▸ Assigned task
The response must contain every line from the records below that has "camera".

▸ Information

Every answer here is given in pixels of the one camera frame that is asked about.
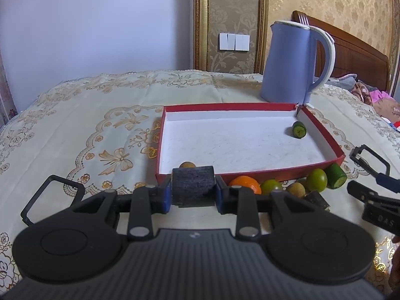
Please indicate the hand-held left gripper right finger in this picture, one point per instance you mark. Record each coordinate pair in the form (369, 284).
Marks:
==
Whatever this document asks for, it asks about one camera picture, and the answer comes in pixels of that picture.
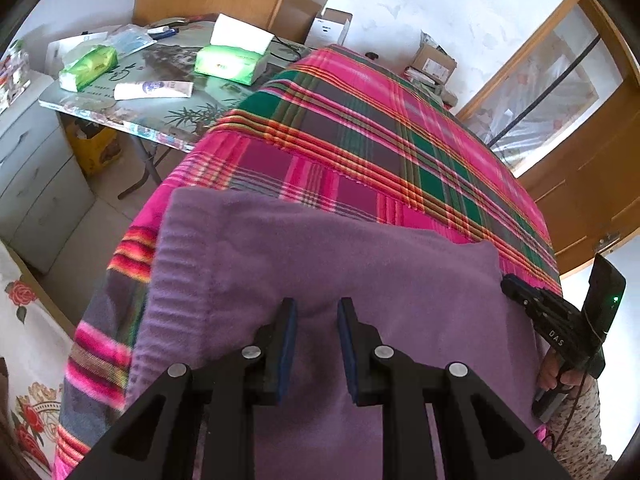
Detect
---
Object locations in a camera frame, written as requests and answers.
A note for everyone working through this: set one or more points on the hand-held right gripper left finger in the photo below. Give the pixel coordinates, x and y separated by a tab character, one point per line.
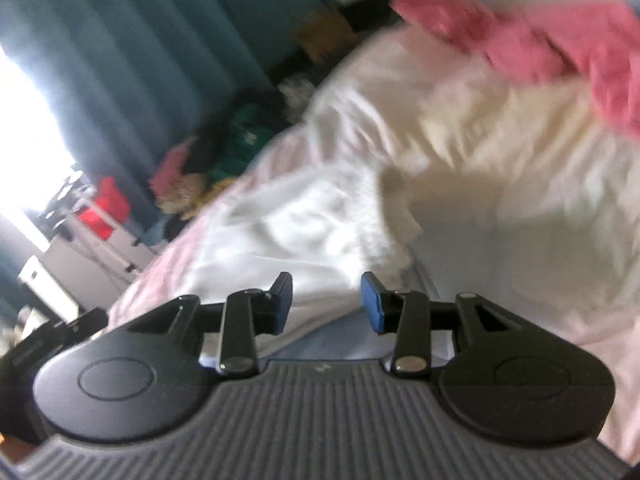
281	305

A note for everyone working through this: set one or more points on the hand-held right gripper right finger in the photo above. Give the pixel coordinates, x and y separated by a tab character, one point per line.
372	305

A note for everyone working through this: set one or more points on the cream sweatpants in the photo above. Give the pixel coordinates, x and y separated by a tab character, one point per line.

▸ Response to the task
Every answer here is given in pixels of the one camera frame that is asked about.
Whatever this document asks for, it asks about one camera picture, and the answer comes in pixels of that picture.
Object locations in a camera frame, written as requests and answers.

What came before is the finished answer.